Three decades of finance, economics, and legal studies in corporate governance have been built substantially on data sets with nearly unknown provenance. A new paper sets to correct this fatal flaw of contemporary corporate governance research by debuting a brand new resource—the Cleaning Corporate Governance database.


Data-driven research has become a foundational underpinning of many policies, regulations, precedents, and private-sector practices. From qualitative interviews to big data, today, more than ever, we rely in data to guide us in our research, policy making and day to day living. Yet data-driven research is only as good as its component parts.

The field of empirical corporate governance is a poster child of the growing use of data as a key pillar of informing and shaping research. Over the last thirty years, empirical corporate governance has risen in prominence by quantifying the traditionally hard-to-quantify—text from state laws, federal regulations, and firm-level governance documents. This data in then used to measure the quality of governance. Some of the most influential studies have shown that countries with strong investor protections are more likely to have higher firm valuations, that more shareholder-friendly firms outperformed more management-friendly ones, and that there are numerous other significant real-world predicted effects of governance on firm performance.

Despite their obvious allure, these groundbreaking studies have also long had an unappreciated Achilles’ heel: three decades of finance, economics, and legal studies in corporate governance have been built substantially on data sets with nearly unknown provenance.

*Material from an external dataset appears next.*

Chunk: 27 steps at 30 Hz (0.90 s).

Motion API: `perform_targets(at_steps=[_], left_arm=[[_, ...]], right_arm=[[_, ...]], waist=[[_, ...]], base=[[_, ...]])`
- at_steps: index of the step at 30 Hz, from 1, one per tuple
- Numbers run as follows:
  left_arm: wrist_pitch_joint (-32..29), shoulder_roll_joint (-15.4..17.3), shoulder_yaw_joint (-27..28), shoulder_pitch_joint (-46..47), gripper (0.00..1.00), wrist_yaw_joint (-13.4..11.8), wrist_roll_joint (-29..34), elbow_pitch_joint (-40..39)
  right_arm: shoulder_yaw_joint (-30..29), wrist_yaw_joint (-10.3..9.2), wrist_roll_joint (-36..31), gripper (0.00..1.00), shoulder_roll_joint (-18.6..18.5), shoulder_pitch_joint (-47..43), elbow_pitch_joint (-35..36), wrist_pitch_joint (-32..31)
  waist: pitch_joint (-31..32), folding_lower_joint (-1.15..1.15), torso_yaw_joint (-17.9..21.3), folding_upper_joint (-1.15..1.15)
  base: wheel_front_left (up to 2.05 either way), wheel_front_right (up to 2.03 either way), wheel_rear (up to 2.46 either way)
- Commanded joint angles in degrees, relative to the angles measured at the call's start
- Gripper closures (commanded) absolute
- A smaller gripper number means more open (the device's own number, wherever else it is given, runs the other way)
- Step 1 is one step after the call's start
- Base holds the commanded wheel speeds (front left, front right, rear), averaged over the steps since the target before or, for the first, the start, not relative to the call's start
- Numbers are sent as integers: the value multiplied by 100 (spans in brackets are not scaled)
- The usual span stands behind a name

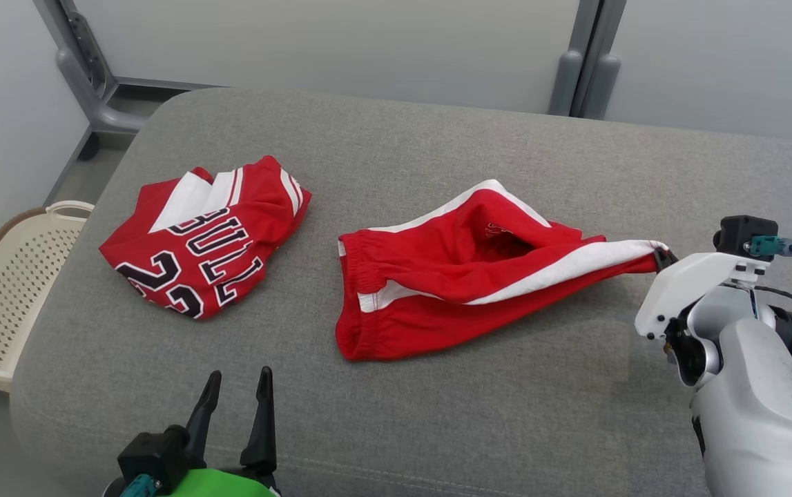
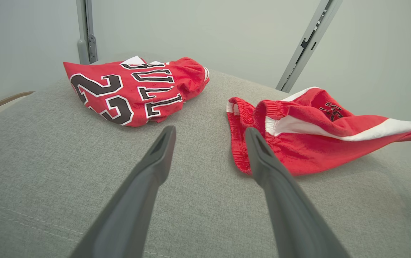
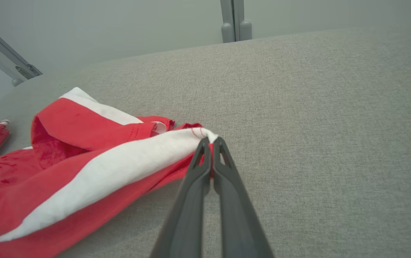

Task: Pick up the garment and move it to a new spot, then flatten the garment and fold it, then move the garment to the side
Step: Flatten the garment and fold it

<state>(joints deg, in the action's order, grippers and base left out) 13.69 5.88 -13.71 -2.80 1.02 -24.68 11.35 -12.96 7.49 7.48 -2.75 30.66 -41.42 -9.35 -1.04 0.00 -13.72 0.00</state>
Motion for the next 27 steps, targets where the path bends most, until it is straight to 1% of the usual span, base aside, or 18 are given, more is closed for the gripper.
perform_targets(at_steps=[1, 4, 7, 9, 11, 16, 19, 20, 23, 25, 27], left_arm=[[17, 34, 0, 32, 0, -8, -28, 9], [17, 53, 5, 18, 0, -21, -38, 12], [7, 76, -3, 1, 0, -28, -51, 9], [-6, 91, -16, -7, 0, -32, -52, 3], [-13, 102, -21, -15, 0, -42, -58, -6], [-23, 124, -36, -40, 0, -59, -73, -33], [-25, 136, -42, -55, 0, -57, -78, -52], [-25, 136, -42, -55, 0, -57, -78, -52], [-24, 131, -66, -50, 0, -55, -89, -61], [-20, 123, -86, -37, 0, -50, -91, -63], [-16, 118, -108, -21, 0, -44, -90, -61]], right_arm=[[-20, 0, 93, 100, -25, -93, 99, -51], [8, 0, 294, 100, -27, -135, 369, -164], [108, 0, 690, 100, -24, -217, 713, -343], [186, 0, 1104, 100, -25, -277, 1018, -508], [208, 0, 1282, 100, -29, -384, 1397, -678], [236, 0, 1900, 100, -24, -785, 2466, -1380], [185, 0, 2198, 100, -26, -1092, 3044, -1907], [185, 0, 2198, 100, -26, -1092, 3044, -1907], [49, 1, 2341, 100, -26, -1315, 3493, -2411], [-242, 0, 2219, 100, -36, -1369, 3645, -2541], [-496, 0, 2050, 100, -21, -1296, 3598, -2613]], waist=[[19, 0, 13, 0], [42, 0, 35, 0], [64, 0, 58, 0], [75, 0, 67, 0], [82, 0, 73, 0], [89, 0, 63, 0], [75, 0, 58, 0], [75, 0, 58, 0], [42, 0, 42, 0], [14, 0, 29, 0], [-12, 0, 16, 0]], base=[[0, 0, 0], [0, 0, 0], [0, 0, 0], [0, 0, 0], [0, 0, 0], [0, 0, 0], [0, 0, 0], [0, 0, 0], [0, 0, 0], [0, 0, 0], [0, 0, 0]])
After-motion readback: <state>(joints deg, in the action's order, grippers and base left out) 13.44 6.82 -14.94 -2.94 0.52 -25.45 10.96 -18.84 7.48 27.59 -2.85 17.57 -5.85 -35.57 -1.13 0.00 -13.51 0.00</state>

In our recent article, “Cleaning Corporate Governance,” forthcoming in the University of Pennsylvania Law Review, we set to correct this fatal flaw of contemporary corporate governance research by debuting a brand new resource—the CCG database—that allows researchers to investigate, for the first time, the fidelity of foundational corporate governance findings. The database is anchored by a first-of-its-kind, open-source textual corpus representing nearly thirty years of historical charters for companies listed in the S&P 1500—a total of approximately 3,000 companies over time. Charters are the foundational organizational document of a corporation, setting its basic equity structure, its purpose and basic rights and responsibilities of shareholders, directors and managers. We hand-label a significant subset of this firm-level data regarding these foundational attributes and augment it further with labeled state-level panel data that tracks sixteen statutory governance rules across 50 states (and the District of Columbia).

The CCG database unsettles some of the most beatified results in empirical corporate governance. A core example is the much-cited “G-index” first explored in the classic paper “Corporate Governance and Equity Prices” by Paul A. Gompers, Joy L. Ishii, and Andrew Metric (GIM). Using data from a third-party provider, the G-index aggregated 24 binary corporate governance variables into a single additive index to classify firms along a spectrum from more “dictatorial” (or management-centered) to “democratic” (or shareholder-centered).

Deploying that index for years in the late 1990s, GIM demonstrated that a strategy of systematically investing in democratic issuers (while shorting the dictatorial ones) would have delivered an astounding 9 percent excess return on a risk-adjusted basis. Our newly constructed database, however, reveals that the data underlying this finding contains significant inaccuracies. For example, we found that the G-index is inaccurate over 82 percent of the time, and that the rate of inaccuracy grows worse in the 2000s—even as that database (and results from it) gained increasing attention among academics, regulators, and practitioners. We use the CCG to implement a conservative correction to the underlying G-index, and we show that the relationship between democratic governance and arbitrage returns diminishes significantly with the corrected data.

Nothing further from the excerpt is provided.